Solomin was about to go out.
"Va.s.sily Fedot.i.tch..."
"Yes..."
"Why is it you are so talkative with me when you are usually so silent?
You can't imagine what pleasure it gives me."
"Why?" Solomin took both her soft little hands in his big hard ones.
"Why, did you ask? Well, I suppose it must be because I love you so much. Good-bye."
He went out. Mariana stood pensive looking after him. In a little while she went to find Tatiana who had not yet brought the samovar. She had tea with her, washed some pots, plucked a chicken, and even combed out some boy's tangled head of hair.
Before dinner she returned to her own rooms and soon afterwards Nejdanov arrived.
He came in tired and covered with dust and dropped on to the sofa. She immediately sat down beside him.
"Well, tell me what happened."
"You remember the two lines," he responded in a weary voice:
"It would have been so funny Were it not so sad."
"Do you remember?"
"Of course I do."
"Well, these lines apply admirably to my first expedition, excepting that it was more funny than sad. I've come to the conclusion that there is nothing easier than to act a part. No one dreamed of suspecting me.
There was one thing, however, that I had not thought of. You must be prepared with some sort of yarn beforehand, or else when any one asks you where you've come from and why you've come, you don't know what to say. But, however, even that is not so important. You've only to stand a drink and lie as much as you like."
"And you? Did you lie?"
"Of course I did, as much as I could. And then I've discovered that absolutely everyone you come across is discontented, only no one cares to find out the remedy for this discontent. I made a very poor show at propaganda, only succeeded in leaving a couple of pamphlets in a room and shoving a third into a cart. What may come of them the Lord only knows! I ran across four men whom I offered some pamphlets. The first asked if it was a religious book and refused to take it; the second could not read, but took it home to his children for the sake of the picture on the cover; the third seemed hopeful at first, but ended by abusing me soundly and also not taking it; the fourth took a little book, thanked me very much, but I doubt if he understood a single word I said to him. Besides that, a dog bit my leg, a peasant woman threatened me with a poker from the door of her hut, shouting, 'Ugh! you pig! You Moscow rascals! There's no end to you!' and then a soldier shouted after me, 'Hi, there! We'll make mince-meat of you!' and he got drunk at my expense!"
"Well, and what else?
"What else? I've got a blister on my foot; one of my boots is horribly large. And now I'm as hungry as a wolf and my head is splitting from the vodka."

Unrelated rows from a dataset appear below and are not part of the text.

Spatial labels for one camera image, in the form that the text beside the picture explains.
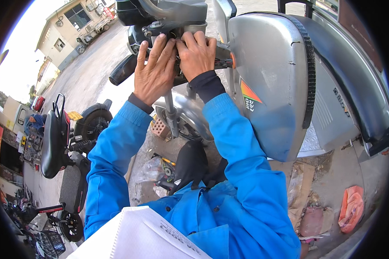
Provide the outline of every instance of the rear shock absorber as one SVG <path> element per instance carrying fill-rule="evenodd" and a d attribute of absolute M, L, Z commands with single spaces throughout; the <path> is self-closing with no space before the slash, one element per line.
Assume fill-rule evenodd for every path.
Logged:
<path fill-rule="evenodd" d="M 88 146 L 91 146 L 93 145 L 94 143 L 96 143 L 97 140 L 85 140 L 85 141 L 82 141 L 82 142 L 78 142 L 78 143 L 75 143 L 75 144 L 72 144 L 70 145 L 69 147 L 69 151 L 72 152 L 72 151 L 78 151 L 79 149 L 81 148 L 86 148 Z"/>

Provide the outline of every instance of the silver front fender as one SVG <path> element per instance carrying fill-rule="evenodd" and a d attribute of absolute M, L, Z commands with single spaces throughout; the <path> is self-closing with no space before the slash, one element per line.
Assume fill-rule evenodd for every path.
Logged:
<path fill-rule="evenodd" d="M 187 98 L 187 96 L 172 92 L 173 104 L 177 109 L 177 116 L 193 127 L 200 136 L 206 141 L 213 141 L 213 136 L 209 130 L 209 123 L 202 114 L 204 104 L 198 104 L 196 101 Z M 166 109 L 164 97 L 158 99 L 153 107 Z"/>

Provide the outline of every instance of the person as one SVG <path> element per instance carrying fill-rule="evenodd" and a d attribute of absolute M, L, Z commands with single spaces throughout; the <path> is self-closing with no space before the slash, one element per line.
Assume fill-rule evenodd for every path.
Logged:
<path fill-rule="evenodd" d="M 38 134 L 43 136 L 45 132 L 46 115 L 32 114 L 29 116 L 29 120 L 24 125 L 24 132 L 29 135 L 29 127 L 34 127 Z"/>
<path fill-rule="evenodd" d="M 202 144 L 187 142 L 176 161 L 172 195 L 142 205 L 212 258 L 299 258 L 301 244 L 287 215 L 285 175 L 271 170 L 251 123 L 216 75 L 216 44 L 203 32 L 186 32 L 181 39 L 168 41 L 161 34 L 145 65 L 148 43 L 141 43 L 135 90 L 88 156 L 85 243 L 130 206 L 124 174 L 145 140 L 152 104 L 172 88 L 178 51 L 182 72 L 205 103 L 202 112 L 223 159 L 217 172 L 208 173 Z M 115 243 L 126 245 L 127 240 Z"/>

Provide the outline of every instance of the hand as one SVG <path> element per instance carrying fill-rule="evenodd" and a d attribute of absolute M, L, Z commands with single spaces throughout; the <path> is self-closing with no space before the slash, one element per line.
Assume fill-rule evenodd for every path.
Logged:
<path fill-rule="evenodd" d="M 196 76 L 215 69 L 216 39 L 204 36 L 202 31 L 185 32 L 176 41 L 180 56 L 180 69 L 186 79 L 192 81 Z"/>
<path fill-rule="evenodd" d="M 151 49 L 147 65 L 144 61 L 148 42 L 141 43 L 135 69 L 134 94 L 148 106 L 173 87 L 177 54 L 175 43 L 175 39 L 170 39 L 166 44 L 166 36 L 160 34 Z"/>

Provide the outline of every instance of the wire basket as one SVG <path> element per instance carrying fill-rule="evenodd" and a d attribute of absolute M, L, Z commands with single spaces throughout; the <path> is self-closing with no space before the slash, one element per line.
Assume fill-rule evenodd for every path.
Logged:
<path fill-rule="evenodd" d="M 35 238 L 44 253 L 50 257 L 58 258 L 66 251 L 62 238 L 56 231 L 43 230 L 42 232 L 35 234 Z"/>

"Why, did you drink much?"
"No, only a little to set the example, but I've been in five public-houses. I can't endure this beastliness, vodka. Goodness knows why our people drink it. If one must drink this stuff in order to become simplified, then I had rather be excused!"
"And so no one suspected you?"
"No one, with the exception, perhaps, of a bar-man, a stout individual with pale eyes, who did look at me somewhat suspiciously. I overheard him saying to his wife, 'Keep an eye on that carroty-haired one with the squint.' (I was not aware until that moment that I had a squint.) 'There's something wrong about him. See how he's sticking over his vodka.' What he meant by 'sticking' exactly, I didn't understand, but it could hardly have been to my credit. It reminded me of the mauvais ton in Gogol's "Revisor", do you remember? Perhaps because I tried to pour my vodka under the table. Oh dear! It is difficult for an aesthetic creature like me to come in contact with real life."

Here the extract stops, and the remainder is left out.